* Data segment
______

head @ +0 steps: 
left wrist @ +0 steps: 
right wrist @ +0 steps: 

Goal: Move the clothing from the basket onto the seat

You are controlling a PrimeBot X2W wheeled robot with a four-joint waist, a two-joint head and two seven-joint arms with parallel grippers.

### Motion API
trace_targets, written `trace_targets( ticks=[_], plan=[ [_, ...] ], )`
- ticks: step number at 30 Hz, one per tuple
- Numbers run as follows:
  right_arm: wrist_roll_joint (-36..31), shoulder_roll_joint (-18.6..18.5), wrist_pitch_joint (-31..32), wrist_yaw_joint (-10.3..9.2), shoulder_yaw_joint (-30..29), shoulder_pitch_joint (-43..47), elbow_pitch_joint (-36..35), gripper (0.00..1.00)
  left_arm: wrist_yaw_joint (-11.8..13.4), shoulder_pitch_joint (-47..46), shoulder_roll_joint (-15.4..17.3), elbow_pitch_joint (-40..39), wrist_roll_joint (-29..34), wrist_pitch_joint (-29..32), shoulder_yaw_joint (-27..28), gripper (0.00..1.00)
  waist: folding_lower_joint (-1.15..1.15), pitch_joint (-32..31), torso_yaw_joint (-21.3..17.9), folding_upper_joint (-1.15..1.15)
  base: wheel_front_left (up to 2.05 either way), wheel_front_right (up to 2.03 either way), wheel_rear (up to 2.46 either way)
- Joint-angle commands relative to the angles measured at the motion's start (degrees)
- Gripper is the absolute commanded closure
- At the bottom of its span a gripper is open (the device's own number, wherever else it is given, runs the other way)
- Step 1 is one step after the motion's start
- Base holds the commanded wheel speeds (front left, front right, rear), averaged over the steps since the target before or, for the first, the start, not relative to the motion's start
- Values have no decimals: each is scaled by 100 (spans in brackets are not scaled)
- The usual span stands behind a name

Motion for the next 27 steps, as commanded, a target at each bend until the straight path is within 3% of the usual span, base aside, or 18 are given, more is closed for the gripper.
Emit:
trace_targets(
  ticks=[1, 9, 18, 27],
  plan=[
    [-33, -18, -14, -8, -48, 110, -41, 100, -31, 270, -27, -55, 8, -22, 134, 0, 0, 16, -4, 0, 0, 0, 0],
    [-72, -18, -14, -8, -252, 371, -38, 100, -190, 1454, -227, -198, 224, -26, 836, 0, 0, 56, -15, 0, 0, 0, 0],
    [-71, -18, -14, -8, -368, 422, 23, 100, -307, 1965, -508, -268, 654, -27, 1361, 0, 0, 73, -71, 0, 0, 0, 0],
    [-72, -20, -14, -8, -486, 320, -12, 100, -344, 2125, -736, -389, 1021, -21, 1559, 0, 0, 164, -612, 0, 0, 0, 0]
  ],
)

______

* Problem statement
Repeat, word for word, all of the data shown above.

* Answer to this problem
head @ +0 steps: 
left wrist @ +0 steps: 
right wrist @ +0 steps: 

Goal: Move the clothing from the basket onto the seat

You are controlling a PrimeBot X2W wheeled robot with a four-joint waist, a two-joint head and two seven-joint arms with parallel grippers.

### Motion API
trace_targets, written `trace_targets( ticks=[_], plan=[ [_, ...] ], )`
- ticks: step number at 30 Hz, one per tuple
- Numbers run as follows:
  right_arm: wrist_roll_joint (-36..31), shoulder_roll_joint (-18.6..18.5), wrist_pitch_joint (-31..32), wrist_yaw_joint (-10.3..9.2), shoulder_yaw_joint (-30..29), shoulder_pitch_joint (-43..47), elbow_pitch_joint (-36..35), gripper (0.00..1.00)
  left_arm: wrist_yaw_joint (-11.8..13.4), shoulder_pitch_joint (-47..46), shoulder_roll_joint (-15.4..17.3), elbow_pitch_joint (-40..39), wrist_roll_joint (-29..34), wrist_pitch_joint (-29..32), shoulder_yaw_joint (-27..28), gripper (0.00..1.00)
  waist: folding_lower_joint (-1.15..1.15), pitch_joint (-32..31), torso_yaw_joint (-21.3..17.9), folding_upper_joint (-1.15..1.15)
  base: wheel_front_left (up to 2.05 either way), wheel_front_right (up to 2.03 either way), wheel_rear (up to 2.46 either way)
- Joint-angle commands relative to the angles measured at the motion's start (degrees)
- Gripper is the absolute commanded closure
- At the bottom of its span a gripper is open (the device's own number, wherever else it is given, runs the other way)
- Step 1 is one step after the motion's start
- Base holds the commanded wheel speeds (front left, front right, rear), averaged over the steps since the target before or, for the first, the start, not relative to the motion's start
- Values have no decimals: each is scaled by 100 (spans in brackets are not scaled)
- The usual span stands behind a name

Motion for the next 27 steps, as commanded, a target at each bend until the straight path is within 3% of the usual span, base aside, or 18 are given, more is closed for the gripper.
Emit:
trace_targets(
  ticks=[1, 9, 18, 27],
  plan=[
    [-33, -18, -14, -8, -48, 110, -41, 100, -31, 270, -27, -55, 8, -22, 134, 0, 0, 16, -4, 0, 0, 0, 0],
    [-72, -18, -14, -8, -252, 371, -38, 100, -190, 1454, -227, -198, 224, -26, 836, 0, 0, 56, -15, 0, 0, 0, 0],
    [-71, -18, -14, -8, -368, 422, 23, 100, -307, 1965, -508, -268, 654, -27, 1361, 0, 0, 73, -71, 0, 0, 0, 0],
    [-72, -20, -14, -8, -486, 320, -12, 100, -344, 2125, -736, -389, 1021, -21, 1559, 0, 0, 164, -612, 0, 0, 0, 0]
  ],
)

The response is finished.